__Prompt__.
An exact reproduction of the data below is the required answer.

-*-

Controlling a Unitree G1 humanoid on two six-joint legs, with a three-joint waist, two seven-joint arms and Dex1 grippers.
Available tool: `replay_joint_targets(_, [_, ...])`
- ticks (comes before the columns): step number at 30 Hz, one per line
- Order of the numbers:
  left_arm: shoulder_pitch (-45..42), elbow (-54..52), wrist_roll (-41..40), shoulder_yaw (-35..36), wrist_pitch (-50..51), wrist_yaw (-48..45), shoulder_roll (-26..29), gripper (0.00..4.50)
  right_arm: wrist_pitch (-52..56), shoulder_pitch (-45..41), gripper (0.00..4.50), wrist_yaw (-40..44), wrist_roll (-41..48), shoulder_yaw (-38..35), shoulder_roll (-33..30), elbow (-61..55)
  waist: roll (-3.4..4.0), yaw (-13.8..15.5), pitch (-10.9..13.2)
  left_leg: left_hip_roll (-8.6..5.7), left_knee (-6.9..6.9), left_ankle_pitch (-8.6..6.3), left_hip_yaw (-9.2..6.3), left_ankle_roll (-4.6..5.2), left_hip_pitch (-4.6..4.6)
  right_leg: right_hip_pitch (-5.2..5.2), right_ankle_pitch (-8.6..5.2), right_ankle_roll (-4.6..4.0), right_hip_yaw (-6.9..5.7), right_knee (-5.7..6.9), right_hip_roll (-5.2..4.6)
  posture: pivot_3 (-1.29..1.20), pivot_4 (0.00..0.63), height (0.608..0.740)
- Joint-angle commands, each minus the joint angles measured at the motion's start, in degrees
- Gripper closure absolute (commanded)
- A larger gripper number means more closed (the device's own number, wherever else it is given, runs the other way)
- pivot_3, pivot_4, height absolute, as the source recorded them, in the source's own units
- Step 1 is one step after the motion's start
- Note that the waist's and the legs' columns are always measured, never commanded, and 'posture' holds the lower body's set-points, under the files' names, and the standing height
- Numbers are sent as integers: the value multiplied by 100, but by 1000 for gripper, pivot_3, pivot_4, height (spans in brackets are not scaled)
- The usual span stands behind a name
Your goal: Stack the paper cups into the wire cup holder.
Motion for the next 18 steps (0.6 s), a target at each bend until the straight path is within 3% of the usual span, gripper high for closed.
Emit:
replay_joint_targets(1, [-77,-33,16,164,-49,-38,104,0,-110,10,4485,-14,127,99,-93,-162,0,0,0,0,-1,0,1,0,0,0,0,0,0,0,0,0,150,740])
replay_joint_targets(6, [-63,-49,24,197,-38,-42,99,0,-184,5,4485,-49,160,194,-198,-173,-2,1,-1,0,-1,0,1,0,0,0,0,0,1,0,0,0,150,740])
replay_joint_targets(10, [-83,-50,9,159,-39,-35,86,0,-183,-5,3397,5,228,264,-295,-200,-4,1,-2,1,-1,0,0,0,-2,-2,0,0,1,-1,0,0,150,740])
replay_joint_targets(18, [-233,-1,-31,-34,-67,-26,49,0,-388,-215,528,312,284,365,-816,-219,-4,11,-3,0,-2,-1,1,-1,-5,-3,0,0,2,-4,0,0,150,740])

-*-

__Solution to this task__.
Controlling a Unitree G1 humanoid on two six-joint legs, with a three-joint waist, two seven-joint arms and Dex1 grippers.
Available tool: `replay_joint_targets(_, [_, ...])`
- ticks (comes before the columns): step number at 30 Hz, one per line
- Order of the numbers:
  left_arm: shoulder_pitch (-45..42), elbow (-54..52), wrist_roll (-41..40), shoulder_yaw (-35..36), wrist_pitch (-50..51), wrist_yaw (-48..45), shoulder_roll (-26..29), gripper (0.00..4.50)
  right_arm: wrist_pitch (-52..56), shoulder_pitch (-45..41), gripper (0.00..4.50), wrist_yaw (-40..44), wrist_roll (-41..48), shoulder_yaw (-38..35), shoulder_roll (-33..30), elbow (-61..55)
  waist: roll (-3.4..4.0), yaw (-13.8..15.5), pitch (-10.9..13.2)
  left_leg: left_hip_roll (-8.6..5.7), left_knee (-6.9..6.9), left_ankle_pitch (-8.6..6.3), left_hip_yaw (-9.2..6.3), left_ankle_roll (-4.6..5.2), left_hip_pitch (-4.6..4.6)
  right_leg: right_hip_pitch (-5.2..5.2), right_ankle_pitch (-8.6..5.2), right_ankle_roll (-4.6..4.0), right_hip_yaw (-6.9..5.7), right_knee (-5.7..6.9), right_hip_roll (-5.2..4.6)
  posture: pivot_3 (-1.29..1.20), pivot_4 (0.00..0.63), height (0.608..0.740)
- Joint-angle commands, each minus the joint angles measured at the motion's start, in degrees
- Gripper closure absolute (commanded)
- A larger gripper number means more closed (the device's own number, wherever else it is given, runs the other way)
- pivot_3, pivot_4, height absolute, as the source recorded them, in the source's own units
- Step 1 is one step after the motion's start
- Note that the waist's and the legs' columns are always measured, never commanded, and 'posture' holds the lower body's set-points, under the files' names, and the standing height
- Numbers are sent as integers: the value multiplied by 100, but by 1000 for gripper, pivot_3, pivot_4, height (spans in brackets are not scaled)
- The usual span stands behind a name
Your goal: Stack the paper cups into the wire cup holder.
Motion for the next 18 steps (0.6 s), a target at each bend until the straight path is within 3% of the usual span, gripper high for closed.
Emit:
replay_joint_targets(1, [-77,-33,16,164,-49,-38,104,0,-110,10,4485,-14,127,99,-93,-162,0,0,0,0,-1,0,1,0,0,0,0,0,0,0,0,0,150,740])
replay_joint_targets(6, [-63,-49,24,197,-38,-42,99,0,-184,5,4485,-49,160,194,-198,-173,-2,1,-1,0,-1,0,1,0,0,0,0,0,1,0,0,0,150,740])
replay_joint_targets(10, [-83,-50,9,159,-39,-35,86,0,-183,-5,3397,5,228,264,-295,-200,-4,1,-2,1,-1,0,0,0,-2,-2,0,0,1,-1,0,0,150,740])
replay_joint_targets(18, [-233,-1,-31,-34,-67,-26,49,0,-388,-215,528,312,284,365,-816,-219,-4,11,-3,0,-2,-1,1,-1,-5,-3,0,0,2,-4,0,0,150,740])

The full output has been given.